I decided to take a break from dating and work on myself. I went back to school, got in shape and went to tons of meetings. I took a couple of of service commitments, trying to do exactly what the program tells us to do by helping others to get out of myself. My best friend got engaged and asked me to be her maid of honor. I secretly referred to myself as the maid of “horror” but did my best to be graceful and supportive while she transformed into a person who cared about bustles and up-dos for a year. I still didn’t get the big deal about weddings. I wasn’t any closer to being married in recovery than I had been back when my idea of true love was dropping acid and pulling a robbery together.

Then I met him. I was sitting in a service committee meeting on a Sunday afternoon after my friend’s whirlwind wedding weekend. I was on auto-pilot, just showing up. I had spent the morning at a hipster post-wedding brunch, sipping juice while everybody clinked mimosas and the afternoon driving as fast as I could to get home. I wasn’t really paying attention until I realized somebody was yelling. A lady who had been on the committee for years (and had a reputation for being a trouble maker) was screaming at the treasurer. Mildly interested, I started paying attention. I wasn’t concerned about the argument, but in the guy’s response. I had seen chairs thrown for less. Yet, he was sitting perfectly calm, nodding and listening, with the trace of a smile on his face.

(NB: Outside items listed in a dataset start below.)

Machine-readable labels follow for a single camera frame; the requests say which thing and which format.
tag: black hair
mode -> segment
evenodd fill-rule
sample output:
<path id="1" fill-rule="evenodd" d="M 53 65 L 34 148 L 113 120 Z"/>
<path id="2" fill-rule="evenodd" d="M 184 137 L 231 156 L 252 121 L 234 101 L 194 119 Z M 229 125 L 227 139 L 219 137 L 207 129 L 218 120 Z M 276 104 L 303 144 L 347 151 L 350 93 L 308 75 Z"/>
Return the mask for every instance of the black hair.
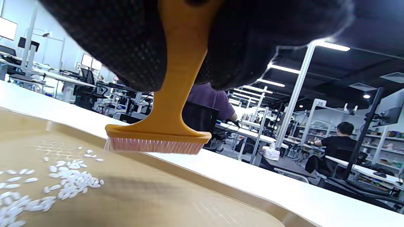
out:
<path id="1" fill-rule="evenodd" d="M 345 135 L 352 135 L 354 131 L 354 125 L 349 122 L 341 122 L 338 124 L 337 129 Z"/>

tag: black chair
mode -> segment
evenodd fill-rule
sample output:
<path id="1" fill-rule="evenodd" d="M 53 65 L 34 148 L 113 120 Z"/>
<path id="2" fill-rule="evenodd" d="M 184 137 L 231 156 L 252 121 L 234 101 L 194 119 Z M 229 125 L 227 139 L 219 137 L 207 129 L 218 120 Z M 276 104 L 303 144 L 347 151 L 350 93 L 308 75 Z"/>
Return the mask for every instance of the black chair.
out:
<path id="1" fill-rule="evenodd" d="M 182 110 L 184 123 L 200 132 L 213 133 L 219 110 L 187 101 Z"/>
<path id="2" fill-rule="evenodd" d="M 80 81 L 83 81 L 87 84 L 95 84 L 94 82 L 94 75 L 93 72 L 87 69 L 81 69 L 82 72 L 82 77 L 79 78 Z M 73 95 L 76 96 L 76 100 L 74 101 L 73 104 L 76 106 L 79 106 L 84 109 L 88 109 L 91 111 L 93 110 L 94 103 L 97 101 L 97 99 L 106 99 L 107 97 L 104 96 L 104 94 L 107 92 L 106 88 L 104 89 L 101 94 L 97 93 L 97 88 L 98 87 L 90 87 L 90 86 L 80 86 L 80 85 L 75 85 L 74 86 L 74 91 Z"/>
<path id="3" fill-rule="evenodd" d="M 13 48 L 10 48 L 10 47 L 7 47 L 7 46 L 1 46 L 1 45 L 0 45 L 0 51 L 1 51 L 1 52 L 4 52 L 4 53 L 7 53 L 7 54 L 9 54 L 9 55 L 12 55 L 12 56 L 17 57 L 17 53 L 15 52 L 15 50 L 14 50 Z M 21 61 L 16 60 L 16 59 L 14 59 L 14 58 L 6 57 L 6 58 L 4 58 L 4 59 L 5 59 L 6 61 L 12 63 L 12 64 L 21 65 Z M 9 65 L 9 66 L 7 67 L 7 74 L 8 74 L 8 75 L 18 74 L 18 75 L 22 75 L 22 76 L 25 75 L 24 72 L 22 72 L 20 69 L 18 69 L 18 68 L 15 67 L 15 66 L 12 66 L 12 65 Z"/>
<path id="4" fill-rule="evenodd" d="M 331 151 L 328 151 L 329 153 L 327 155 L 333 158 L 349 162 L 349 159 L 351 158 L 352 155 L 352 150 L 353 148 L 351 147 L 339 146 Z M 338 163 L 323 157 L 323 160 L 318 162 L 317 172 L 326 177 L 332 177 L 336 175 L 338 176 L 343 173 L 344 168 L 337 169 L 337 166 Z"/>

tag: cable
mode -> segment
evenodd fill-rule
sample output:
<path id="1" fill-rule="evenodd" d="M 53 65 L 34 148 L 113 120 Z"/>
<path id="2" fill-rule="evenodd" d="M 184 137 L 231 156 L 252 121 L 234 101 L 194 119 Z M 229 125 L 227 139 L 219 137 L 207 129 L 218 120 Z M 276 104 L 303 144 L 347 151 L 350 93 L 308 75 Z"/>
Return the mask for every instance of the cable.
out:
<path id="1" fill-rule="evenodd" d="M 239 131 L 239 129 L 240 129 L 240 126 L 239 125 L 236 125 L 237 126 L 237 130 L 230 130 L 230 131 L 226 131 L 227 133 L 234 133 L 234 132 L 238 132 Z M 223 129 L 221 129 L 220 131 L 218 131 L 217 133 L 212 133 L 212 134 L 214 134 L 214 135 L 217 135 L 217 136 L 220 136 L 220 135 L 224 135 L 226 132 L 224 132 L 226 129 L 228 129 L 230 127 L 230 124 L 229 124 L 229 126 L 227 126 L 226 128 L 223 128 Z"/>
<path id="2" fill-rule="evenodd" d="M 139 103 L 142 103 L 145 99 L 147 99 L 147 98 L 150 97 L 150 96 L 151 96 L 151 94 L 148 94 L 144 99 L 140 100 Z"/>

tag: black ceiling
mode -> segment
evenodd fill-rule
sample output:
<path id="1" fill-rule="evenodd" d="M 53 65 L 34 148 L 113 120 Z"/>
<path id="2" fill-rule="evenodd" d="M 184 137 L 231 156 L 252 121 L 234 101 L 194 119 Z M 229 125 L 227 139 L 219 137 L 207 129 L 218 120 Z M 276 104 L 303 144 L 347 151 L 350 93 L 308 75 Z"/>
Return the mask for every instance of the black ceiling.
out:
<path id="1" fill-rule="evenodd" d="M 350 47 L 349 51 L 316 47 L 295 110 L 310 109 L 314 98 L 327 100 L 327 106 L 358 105 L 366 109 L 372 98 L 349 87 L 364 83 L 385 89 L 383 97 L 398 91 L 404 84 L 379 78 L 396 71 L 404 72 L 404 1 L 354 0 L 356 20 L 333 43 Z M 275 65 L 300 70 L 306 48 L 281 50 Z M 285 87 L 258 82 L 253 86 L 268 90 L 263 106 L 277 108 L 289 103 L 298 74 L 270 69 L 263 79 Z"/>

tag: computer monitor
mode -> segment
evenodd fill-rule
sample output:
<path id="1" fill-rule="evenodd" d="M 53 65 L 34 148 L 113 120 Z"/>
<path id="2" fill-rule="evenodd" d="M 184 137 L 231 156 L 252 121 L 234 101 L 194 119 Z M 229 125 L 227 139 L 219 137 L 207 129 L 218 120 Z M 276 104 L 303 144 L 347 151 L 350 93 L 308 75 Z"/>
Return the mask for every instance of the computer monitor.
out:
<path id="1" fill-rule="evenodd" d="M 102 63 L 100 61 L 96 60 L 95 58 L 93 58 L 93 63 L 91 64 L 91 68 L 101 71 Z"/>
<path id="2" fill-rule="evenodd" d="M 91 68 L 92 62 L 93 62 L 93 57 L 91 57 L 88 54 L 83 54 L 83 57 L 81 58 L 82 65 L 87 66 L 88 68 Z"/>
<path id="3" fill-rule="evenodd" d="M 395 105 L 393 108 L 379 114 L 381 116 L 379 126 L 398 123 L 398 119 L 400 118 L 401 111 L 404 106 L 404 92 L 400 92 L 392 102 L 393 105 Z"/>
<path id="4" fill-rule="evenodd" d="M 18 47 L 25 48 L 25 41 L 26 41 L 25 38 L 20 37 L 20 40 L 18 41 Z M 35 42 L 35 41 L 31 40 L 31 45 L 34 45 L 36 47 L 35 52 L 38 52 L 39 42 Z"/>
<path id="5" fill-rule="evenodd" d="M 0 36 L 9 40 L 15 39 L 17 24 L 0 17 Z"/>

After the meeting, I approached him in the parking lot. I told him I was impressed with how he handled the crazy lady. He said something like, “People need to be heard.” We went for coffee that night and started dating a few weeks later. It was easy to like him and he brought out the best in me. It was like all my mistakes had prepared me to have this relationship. We took things slow. We had been dating for more than a year when he proposed. I wasn’t totally surprised, but it was still a weird feeling. I was cautious; we waited almost another year before we moved in together, then took another year deciding what kind of wedding to have. It was simple, just a few people and no big white dress.

Seven years together and four years of marriage hasn’t been easy. It turns out that a guy who has every characteristic on my wish list can still leave wads of dirty socks under the bathroom sink and steal the covers at night. As romantic as I used to think criminals and dysfunction were, the reality wasn’t sexy, or sustainable. I’m sure sharing the common bond of recovery has saved us from murdering each other. We do bring out the best in each other, but we also recognize the worst and know how to accept it.